# Dell Latitude D630



## Helpdesk65 (Dec 6, 2007)

Anyone hear of any known issues with the Latitude D630 and problems with it locking up ? Several users have complained about this issue. Nothing responds and have to do a hard reset. BIOS up to date, 2 GB of memory, no viruses, brand new out of the box. I've looked at Dell forums, no luck.

Anyone have any experiences like this ?


----------



## digipolly (Jan 24, 2008)

We've been having a similar issue with the D630s in our company. After logging in, explorer.exe does not load, and you must log off (Ctrl+Alt+Del) and back on. This problem is intermittent, but affects all laptops out of the box. A new BIOS update came out on 1/18, and I'm hoping this fixes the issue.


----------



## Helpdesk65 (Dec 6, 2007)

Thanks for the heads up for the BIOS update. This model seems to be fighting with the docking station quite a bit. I'll run the update see if it helps.....


----------



## Tech_1 (Mar 22, 2008)

In my organization I maintain about 85 Dell D-620’s and 50 Dell D-630’s. I have been experiencing the same issues with the computers locking up when using an air card in the PCMCIA slot. The lock ups are hard and require the power to be cycled. The original Aircard that I was using was the Sprint Pantech PX-500. I moved all users to the Novatell Merlin S720 from Sprint and that did not help. I still experience lock ups with the new cards. I recently purchased two Verizon Sierra wireless cards and they also cause lock ups. The computers run fine when the cards are not inserted and as far as I know no one has experienced any lock up when the cards are not installed. Other areas of my organization use similar laptops but they are not using any type of PCMCIA card and they are not seeing the lockups that I am seeing. So I have pretty much narrowed it down to the PCMCIA interface. I recently put a Dell D-510 and a D-600 in service to test the air cards with these units and after a few days we have not had any issues. But it is still a little early to tell.

I have tried many different approaches without success. The problem I have is that the computers may boot up fine 3, 4 or 5 times without a problem, sometimes even more. Then there are those times that the computer locks up as soon as the PCMCIA slot is powered. I have had computers that lock up 20 or more times at boot up and then suddenly it boots fine. I also have had computers that boot fine most of the time and then lock up when in use. There is no pattern so it is very difficult to determine the cause. I have updated the BIOS and applied many of the Dell updates and it makes no difference.

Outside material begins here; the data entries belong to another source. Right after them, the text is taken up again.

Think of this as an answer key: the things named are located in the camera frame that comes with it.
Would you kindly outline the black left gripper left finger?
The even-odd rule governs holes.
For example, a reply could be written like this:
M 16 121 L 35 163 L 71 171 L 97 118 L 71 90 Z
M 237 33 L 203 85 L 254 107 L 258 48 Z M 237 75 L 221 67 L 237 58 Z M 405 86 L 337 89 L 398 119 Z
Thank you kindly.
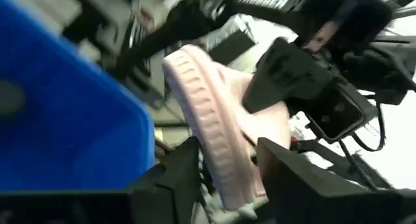
M 191 224 L 199 146 L 186 139 L 124 190 L 0 193 L 0 224 Z

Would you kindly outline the blue plastic ribbed bin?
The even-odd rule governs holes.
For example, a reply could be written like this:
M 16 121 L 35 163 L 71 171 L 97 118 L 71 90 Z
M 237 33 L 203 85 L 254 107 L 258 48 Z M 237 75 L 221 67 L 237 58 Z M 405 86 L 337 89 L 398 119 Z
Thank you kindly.
M 120 189 L 154 165 L 145 106 L 12 0 L 0 0 L 0 79 L 26 95 L 0 120 L 0 191 Z

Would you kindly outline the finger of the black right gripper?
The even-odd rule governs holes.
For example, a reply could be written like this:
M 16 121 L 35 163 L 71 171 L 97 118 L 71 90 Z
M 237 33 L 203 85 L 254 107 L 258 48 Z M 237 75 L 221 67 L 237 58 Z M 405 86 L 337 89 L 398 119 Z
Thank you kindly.
M 311 54 L 277 38 L 258 61 L 242 103 L 250 113 L 281 101 L 306 110 L 332 81 L 333 75 Z

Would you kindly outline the pink slide sandal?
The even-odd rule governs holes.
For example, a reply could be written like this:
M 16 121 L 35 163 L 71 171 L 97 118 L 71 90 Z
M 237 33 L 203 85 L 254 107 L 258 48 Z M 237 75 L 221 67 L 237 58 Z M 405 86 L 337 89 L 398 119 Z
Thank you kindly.
M 223 205 L 236 210 L 266 191 L 251 155 L 260 137 L 289 148 L 289 112 L 279 102 L 251 114 L 242 97 L 253 78 L 215 62 L 196 45 L 166 56 L 163 71 L 201 151 Z

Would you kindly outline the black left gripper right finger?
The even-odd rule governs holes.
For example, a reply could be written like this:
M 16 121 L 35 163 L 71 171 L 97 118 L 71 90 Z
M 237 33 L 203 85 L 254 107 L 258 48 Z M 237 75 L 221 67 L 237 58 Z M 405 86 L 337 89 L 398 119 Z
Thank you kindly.
M 267 138 L 257 163 L 277 224 L 416 224 L 416 190 L 372 191 Z

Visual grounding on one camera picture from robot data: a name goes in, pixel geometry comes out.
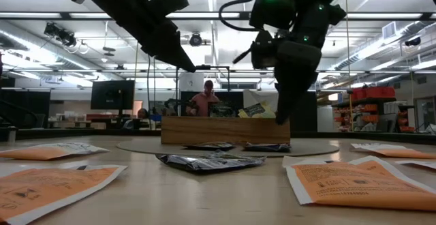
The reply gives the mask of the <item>shelf rack with bins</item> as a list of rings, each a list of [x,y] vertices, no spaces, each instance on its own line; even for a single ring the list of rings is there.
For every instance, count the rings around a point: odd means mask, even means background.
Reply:
[[[409,116],[413,105],[394,98],[367,98],[333,105],[340,132],[413,133]]]

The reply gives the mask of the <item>wooden compartment box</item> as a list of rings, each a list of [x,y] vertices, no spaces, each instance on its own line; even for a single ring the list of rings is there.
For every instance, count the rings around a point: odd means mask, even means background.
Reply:
[[[274,119],[236,117],[163,117],[161,143],[195,145],[207,142],[290,143],[290,124]]]

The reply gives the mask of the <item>overhead light bar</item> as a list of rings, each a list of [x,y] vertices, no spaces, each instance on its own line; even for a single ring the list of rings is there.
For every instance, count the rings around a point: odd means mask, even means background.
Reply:
[[[225,20],[249,20],[250,12],[223,12]],[[175,12],[170,20],[219,20],[218,12]],[[0,20],[112,20],[104,12],[0,12]],[[348,12],[348,21],[436,21],[436,12]]]

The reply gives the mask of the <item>white paper sheet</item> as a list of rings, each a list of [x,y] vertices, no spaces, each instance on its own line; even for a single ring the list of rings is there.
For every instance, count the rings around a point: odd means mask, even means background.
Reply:
[[[267,102],[273,111],[277,110],[279,94],[276,91],[243,91],[243,107],[253,106],[261,102]]]

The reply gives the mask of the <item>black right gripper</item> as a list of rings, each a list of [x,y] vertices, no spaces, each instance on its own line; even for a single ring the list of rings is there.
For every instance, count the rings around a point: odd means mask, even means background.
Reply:
[[[274,68],[279,98],[276,123],[283,125],[301,97],[317,79],[329,26],[346,17],[340,5],[314,3],[296,16],[293,29],[283,37],[260,31],[251,45],[255,69]]]

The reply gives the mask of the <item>black computer monitor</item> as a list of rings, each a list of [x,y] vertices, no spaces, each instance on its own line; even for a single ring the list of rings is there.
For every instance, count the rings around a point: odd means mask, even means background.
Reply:
[[[92,110],[118,110],[116,120],[120,123],[124,110],[134,105],[134,80],[107,80],[93,82],[91,90]]]

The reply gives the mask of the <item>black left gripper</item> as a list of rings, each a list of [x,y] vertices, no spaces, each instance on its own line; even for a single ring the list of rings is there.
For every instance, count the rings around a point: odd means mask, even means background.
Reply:
[[[181,47],[178,27],[166,17],[187,7],[188,0],[91,1],[131,34],[146,54],[185,71],[196,71],[195,65]]]

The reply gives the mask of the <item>dark blue tea packet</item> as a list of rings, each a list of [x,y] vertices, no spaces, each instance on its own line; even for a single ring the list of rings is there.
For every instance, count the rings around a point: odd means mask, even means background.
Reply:
[[[209,102],[208,103],[209,117],[235,117],[236,113],[234,107],[227,102]]]
[[[277,153],[289,153],[291,151],[289,144],[258,144],[254,145],[247,143],[244,147],[244,151],[257,151],[257,152],[277,152]]]
[[[228,142],[204,142],[200,144],[195,145],[184,145],[185,149],[191,149],[191,150],[202,150],[202,151],[229,151],[235,146]]]
[[[155,157],[169,167],[196,175],[258,167],[266,161],[266,156],[233,155],[221,150],[208,155],[156,154]]]

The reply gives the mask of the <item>person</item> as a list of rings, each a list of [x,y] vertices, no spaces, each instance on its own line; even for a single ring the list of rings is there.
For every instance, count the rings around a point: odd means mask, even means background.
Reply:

There is also another issue that appears to be involving both the D620 and 630. The PCMCIA interface dies. This has occurred with about 16 of these laptops within the last few months. With Dell on site we have opened these computers and have found that the ribbon cable that connects the PCMCIA cage to the motherboard is coming loose. On 3 of these occasions the PCMCIA cage was defective and had to be replaced. The others only needed to have the cable re-seated. I don’t think that this has any impact on the frequency of the lock ups. After the cable is re-seated or the cage replaced the lock ups continue.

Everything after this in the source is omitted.